Защитник пропустил несколько абзацев и стоически завершил выступление:
– Жить в обществе, ежедневно пропагандирующем Конституцию, в которой жёстко корректируются права и обязанности каждого гражданина, – это значит отказаться от своей личности, предать свою сущность, стереть различия между собой и другими, оставить невостребованными данные нам с рождения способности «решать» и «выбирать»! К сожалению, в проживаемой нами реальности принудительно совершается повсеместная подмена: одноразмерные шаблоны, отштампованные в корпорациях стандартизаций, вытесняют самостоятельное критическое мышление, а общественное мнение в совокупности с конституционными нормами и законами уничтожают объективный разум науки или субъективные изъявления индивидуума! Уважаемый Суд, вы сейчас также стоите перед выбором. Пусть ваш выбор будет свободным от предрассудков и стереотипных клише! Спасибо.
Карл Фридрихович упал на стул. Он был зол. Вчерашние компиляции, которые он совершал в подпольной библиотеке до позднего вечера, до кончившихся в ручке чернил, до онемения суставов, до полного умственного изнеможения, до отключения электричества, сегодня оказались лишь словесным месивом, не пригодным к употреблению даже им самим! Злость и усталость, совокупившись в голове Защитника, отложили гнусную личинку сомнения, которая отныне начала произрастать в нём, заставляя не доверять более своим способностям. И что самое ужасное – личинка принялась медленно умерщвлять пышущую здоровьем и дерзостью мечту «уехать». Уехать куда-то в неведомые дали… Мечту, которая внезапно поселилась в нём несколько месяцев назад после того, как в одной из книг в подпольной библиотеке он наткнулся на карандашный рисунок задорного поросёнка в тракторе. Под рисунком было написано: «Поросёнок Пётр из Цифрового периода пытается свалить заграницу на тракторе».

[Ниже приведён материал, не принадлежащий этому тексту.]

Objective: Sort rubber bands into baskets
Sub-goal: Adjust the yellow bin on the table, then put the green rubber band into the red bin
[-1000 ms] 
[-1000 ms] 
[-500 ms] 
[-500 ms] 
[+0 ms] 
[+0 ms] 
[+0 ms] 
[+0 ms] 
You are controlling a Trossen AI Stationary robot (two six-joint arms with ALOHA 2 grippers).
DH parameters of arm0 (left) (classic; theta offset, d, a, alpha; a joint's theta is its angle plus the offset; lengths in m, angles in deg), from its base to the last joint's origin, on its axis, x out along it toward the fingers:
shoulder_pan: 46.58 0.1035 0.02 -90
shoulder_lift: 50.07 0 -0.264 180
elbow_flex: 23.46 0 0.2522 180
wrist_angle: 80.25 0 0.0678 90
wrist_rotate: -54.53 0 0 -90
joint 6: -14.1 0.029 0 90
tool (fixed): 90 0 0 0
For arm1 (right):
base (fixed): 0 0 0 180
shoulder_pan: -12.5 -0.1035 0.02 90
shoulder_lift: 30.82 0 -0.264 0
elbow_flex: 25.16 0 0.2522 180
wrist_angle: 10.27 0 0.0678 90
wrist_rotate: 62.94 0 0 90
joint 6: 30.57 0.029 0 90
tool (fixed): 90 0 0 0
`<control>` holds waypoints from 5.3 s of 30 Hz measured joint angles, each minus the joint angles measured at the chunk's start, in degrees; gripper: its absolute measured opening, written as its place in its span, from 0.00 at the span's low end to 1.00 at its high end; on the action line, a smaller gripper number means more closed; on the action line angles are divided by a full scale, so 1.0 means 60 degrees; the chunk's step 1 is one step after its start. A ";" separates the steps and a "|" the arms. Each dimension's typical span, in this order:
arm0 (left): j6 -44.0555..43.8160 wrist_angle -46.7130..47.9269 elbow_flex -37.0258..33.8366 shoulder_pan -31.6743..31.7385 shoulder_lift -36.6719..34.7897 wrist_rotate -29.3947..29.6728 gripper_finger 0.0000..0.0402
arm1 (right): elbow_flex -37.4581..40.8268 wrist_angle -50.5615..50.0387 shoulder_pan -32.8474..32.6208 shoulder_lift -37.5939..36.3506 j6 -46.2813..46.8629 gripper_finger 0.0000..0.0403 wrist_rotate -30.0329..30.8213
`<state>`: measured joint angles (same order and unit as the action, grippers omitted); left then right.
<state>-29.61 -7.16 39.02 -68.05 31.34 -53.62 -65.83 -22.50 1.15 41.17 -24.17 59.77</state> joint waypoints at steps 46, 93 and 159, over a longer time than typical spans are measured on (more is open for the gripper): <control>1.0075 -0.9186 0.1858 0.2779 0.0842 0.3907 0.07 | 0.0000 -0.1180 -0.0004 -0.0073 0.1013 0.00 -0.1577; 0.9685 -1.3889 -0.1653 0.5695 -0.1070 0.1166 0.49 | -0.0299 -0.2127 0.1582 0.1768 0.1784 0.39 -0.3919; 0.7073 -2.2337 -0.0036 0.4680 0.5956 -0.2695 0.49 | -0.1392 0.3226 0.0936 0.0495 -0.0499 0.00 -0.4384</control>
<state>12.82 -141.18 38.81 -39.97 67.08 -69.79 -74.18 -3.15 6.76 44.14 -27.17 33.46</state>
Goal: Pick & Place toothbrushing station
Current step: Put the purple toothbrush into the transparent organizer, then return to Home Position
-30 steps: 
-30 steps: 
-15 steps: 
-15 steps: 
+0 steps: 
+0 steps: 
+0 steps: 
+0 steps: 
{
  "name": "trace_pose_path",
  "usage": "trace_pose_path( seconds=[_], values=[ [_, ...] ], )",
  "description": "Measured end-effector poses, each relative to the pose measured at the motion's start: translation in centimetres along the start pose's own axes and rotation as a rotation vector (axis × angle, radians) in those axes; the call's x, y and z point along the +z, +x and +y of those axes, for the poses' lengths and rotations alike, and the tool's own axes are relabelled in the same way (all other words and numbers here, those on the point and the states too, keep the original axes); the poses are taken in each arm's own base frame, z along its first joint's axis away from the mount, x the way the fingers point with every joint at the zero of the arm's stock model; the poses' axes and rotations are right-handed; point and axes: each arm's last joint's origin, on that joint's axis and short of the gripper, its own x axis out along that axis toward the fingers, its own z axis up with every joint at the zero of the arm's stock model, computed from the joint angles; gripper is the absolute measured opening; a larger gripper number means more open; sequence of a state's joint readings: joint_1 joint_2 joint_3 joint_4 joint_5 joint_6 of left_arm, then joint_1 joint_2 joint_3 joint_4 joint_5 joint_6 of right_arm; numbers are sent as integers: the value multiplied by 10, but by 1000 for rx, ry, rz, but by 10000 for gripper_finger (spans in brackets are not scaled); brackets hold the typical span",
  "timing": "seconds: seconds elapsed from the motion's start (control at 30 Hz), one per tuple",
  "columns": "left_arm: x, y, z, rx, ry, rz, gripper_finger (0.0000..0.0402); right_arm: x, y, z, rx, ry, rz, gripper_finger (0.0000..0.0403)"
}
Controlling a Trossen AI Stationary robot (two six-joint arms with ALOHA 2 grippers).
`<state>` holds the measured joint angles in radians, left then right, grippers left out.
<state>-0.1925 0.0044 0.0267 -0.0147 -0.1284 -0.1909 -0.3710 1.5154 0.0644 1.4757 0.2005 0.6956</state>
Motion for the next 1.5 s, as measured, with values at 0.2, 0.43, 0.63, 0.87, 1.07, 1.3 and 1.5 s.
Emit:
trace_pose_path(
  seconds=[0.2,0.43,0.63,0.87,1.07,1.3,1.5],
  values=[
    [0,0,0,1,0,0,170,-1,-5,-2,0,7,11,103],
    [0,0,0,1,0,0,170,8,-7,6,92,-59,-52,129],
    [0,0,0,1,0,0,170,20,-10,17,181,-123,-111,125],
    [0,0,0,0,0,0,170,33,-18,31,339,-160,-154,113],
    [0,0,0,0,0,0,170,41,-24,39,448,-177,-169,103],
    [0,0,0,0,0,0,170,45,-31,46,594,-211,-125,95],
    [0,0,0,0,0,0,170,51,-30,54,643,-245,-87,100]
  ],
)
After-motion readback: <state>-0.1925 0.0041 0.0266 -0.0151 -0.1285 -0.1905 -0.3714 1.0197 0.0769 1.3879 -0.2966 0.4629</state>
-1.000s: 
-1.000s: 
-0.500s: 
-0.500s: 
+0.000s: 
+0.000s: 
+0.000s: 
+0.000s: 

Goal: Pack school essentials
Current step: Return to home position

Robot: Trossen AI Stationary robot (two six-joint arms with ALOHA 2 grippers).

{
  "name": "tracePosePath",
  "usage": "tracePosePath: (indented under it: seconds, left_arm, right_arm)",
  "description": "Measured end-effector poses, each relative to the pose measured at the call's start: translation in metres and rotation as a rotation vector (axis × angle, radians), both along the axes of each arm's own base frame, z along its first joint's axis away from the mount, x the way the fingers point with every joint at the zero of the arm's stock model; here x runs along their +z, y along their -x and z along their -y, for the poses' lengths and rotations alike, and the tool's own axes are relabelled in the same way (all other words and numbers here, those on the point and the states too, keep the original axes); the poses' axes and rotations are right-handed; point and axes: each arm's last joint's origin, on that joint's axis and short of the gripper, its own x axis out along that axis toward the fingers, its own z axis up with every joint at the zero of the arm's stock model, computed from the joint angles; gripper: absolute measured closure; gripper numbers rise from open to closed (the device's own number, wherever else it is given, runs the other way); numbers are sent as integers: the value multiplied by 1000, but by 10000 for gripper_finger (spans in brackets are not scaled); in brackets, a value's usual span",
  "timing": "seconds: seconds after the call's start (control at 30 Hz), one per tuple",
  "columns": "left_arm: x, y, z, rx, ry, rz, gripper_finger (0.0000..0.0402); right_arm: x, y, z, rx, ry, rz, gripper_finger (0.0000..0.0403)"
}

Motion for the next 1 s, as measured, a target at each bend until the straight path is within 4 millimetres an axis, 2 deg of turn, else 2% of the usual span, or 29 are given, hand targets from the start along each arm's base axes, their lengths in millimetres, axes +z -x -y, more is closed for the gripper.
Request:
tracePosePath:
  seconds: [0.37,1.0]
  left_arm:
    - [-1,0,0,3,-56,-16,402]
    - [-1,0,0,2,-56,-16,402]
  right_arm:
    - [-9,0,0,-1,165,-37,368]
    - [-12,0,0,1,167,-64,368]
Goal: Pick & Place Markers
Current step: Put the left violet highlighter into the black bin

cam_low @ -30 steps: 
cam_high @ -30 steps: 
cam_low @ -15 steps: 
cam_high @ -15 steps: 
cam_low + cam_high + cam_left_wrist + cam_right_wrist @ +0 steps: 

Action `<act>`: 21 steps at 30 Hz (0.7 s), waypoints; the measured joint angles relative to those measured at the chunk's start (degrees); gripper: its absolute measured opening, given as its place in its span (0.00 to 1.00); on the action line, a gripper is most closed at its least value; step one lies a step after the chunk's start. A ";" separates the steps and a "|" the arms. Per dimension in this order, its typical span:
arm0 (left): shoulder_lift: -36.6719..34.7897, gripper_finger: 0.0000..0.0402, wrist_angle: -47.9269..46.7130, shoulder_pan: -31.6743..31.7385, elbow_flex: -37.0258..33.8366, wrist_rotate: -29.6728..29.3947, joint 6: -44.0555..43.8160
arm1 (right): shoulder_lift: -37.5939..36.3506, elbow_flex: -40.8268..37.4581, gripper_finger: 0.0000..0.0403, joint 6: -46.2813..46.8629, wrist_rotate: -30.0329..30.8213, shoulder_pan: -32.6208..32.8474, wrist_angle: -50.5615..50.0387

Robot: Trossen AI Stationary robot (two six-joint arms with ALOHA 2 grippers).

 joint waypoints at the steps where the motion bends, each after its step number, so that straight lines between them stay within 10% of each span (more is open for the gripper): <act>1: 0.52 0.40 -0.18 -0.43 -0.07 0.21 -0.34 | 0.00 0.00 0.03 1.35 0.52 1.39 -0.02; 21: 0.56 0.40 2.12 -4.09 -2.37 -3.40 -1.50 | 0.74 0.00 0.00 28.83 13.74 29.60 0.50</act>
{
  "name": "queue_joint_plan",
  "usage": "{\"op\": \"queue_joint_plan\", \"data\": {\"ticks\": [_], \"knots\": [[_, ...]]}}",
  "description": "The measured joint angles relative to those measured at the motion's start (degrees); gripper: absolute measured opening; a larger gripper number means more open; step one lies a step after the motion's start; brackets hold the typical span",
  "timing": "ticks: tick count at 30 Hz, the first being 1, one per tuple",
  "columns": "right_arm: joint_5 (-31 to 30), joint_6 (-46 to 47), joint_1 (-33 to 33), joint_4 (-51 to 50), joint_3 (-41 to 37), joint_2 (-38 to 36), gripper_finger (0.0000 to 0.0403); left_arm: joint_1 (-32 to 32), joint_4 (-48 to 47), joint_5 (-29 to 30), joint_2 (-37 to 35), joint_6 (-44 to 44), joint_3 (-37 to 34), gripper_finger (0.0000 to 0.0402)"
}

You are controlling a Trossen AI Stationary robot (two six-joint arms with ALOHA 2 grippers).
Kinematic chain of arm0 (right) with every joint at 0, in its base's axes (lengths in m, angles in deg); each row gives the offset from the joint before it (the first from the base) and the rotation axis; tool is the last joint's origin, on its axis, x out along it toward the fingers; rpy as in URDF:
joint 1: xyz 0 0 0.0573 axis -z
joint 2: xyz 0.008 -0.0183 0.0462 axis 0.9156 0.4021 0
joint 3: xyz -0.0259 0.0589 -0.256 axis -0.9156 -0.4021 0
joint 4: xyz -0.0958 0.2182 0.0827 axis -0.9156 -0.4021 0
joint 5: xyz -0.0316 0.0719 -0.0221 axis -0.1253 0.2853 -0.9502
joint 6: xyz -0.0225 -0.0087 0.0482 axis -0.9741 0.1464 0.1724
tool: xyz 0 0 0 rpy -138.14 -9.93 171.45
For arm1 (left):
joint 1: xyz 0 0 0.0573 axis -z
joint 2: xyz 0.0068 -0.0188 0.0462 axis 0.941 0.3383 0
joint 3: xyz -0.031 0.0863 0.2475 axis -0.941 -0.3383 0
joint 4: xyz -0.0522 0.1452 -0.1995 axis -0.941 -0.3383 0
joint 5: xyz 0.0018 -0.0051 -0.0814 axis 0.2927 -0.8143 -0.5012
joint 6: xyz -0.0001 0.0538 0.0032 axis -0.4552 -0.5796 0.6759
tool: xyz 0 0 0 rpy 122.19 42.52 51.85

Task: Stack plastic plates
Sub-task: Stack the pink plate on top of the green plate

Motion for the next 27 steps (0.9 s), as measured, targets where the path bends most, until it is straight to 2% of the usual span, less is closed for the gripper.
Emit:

– Ну-с, Подсудимая, – проговорил Судья, – милости просим. В перекрёстном допросе участвовать извольте.
Защитник заёрзал на стуле, нервно перебирая бумаги:
– То есть как это «извольте»? – проговорил он после непродолжительной паузы. – Перекрёстный допрос был на прошлом слушании.
– Ну и что? – удивился Судья.
– Как «что»? Это всё не по регламенту!
– Та-а-ак, – задумался Судья, – не по регламенту, не по регламенту… Не по регламенту? – вопросил он и посмотрел на Секретаря. Секретарь кивнул:
– Не по регламенту. Сегодня возможен только односторонний допрос.
– Значит сейчас у нас односторонний допрос? – Судья заглянул в папку, но не нашёл там ответа и вновь посмотрел на Секретаря.
– Нет. Прямо сейчас у нас допрос Свидетелей. По регламенту.
Судья кивнул с такими видом, будто бы Секретарь уточнял что-то у него, а не наоборот, и обратился к Обвинителю:
– Константин Ипатьевич, у вас сегодня будут Свидетели?
– Никак нет, Ваша честь!
– Славно. Быстрее кончим, – бодро проговорил Судья. – А у вас, Карл Фридрихович?
– Да, трое… Пригласите, пожалуйста, нашего первого Свидетеля, – обратился Защитник к Секретарю.
В Зал судебных заседаний вошла полная женщина и, тяжело ступая, выдвинулась на середину, обернувшись лицом к Судье.
– Итак… Зинаида Михайловна Звонарь. Свидетельница косвенная, к происшествию прямого отношения не имеет, но владеет неким, на мой взгляд, интересным опытом, который может нам помочь понять мотивы Подсудимой, – старательно разъяснил Защитник.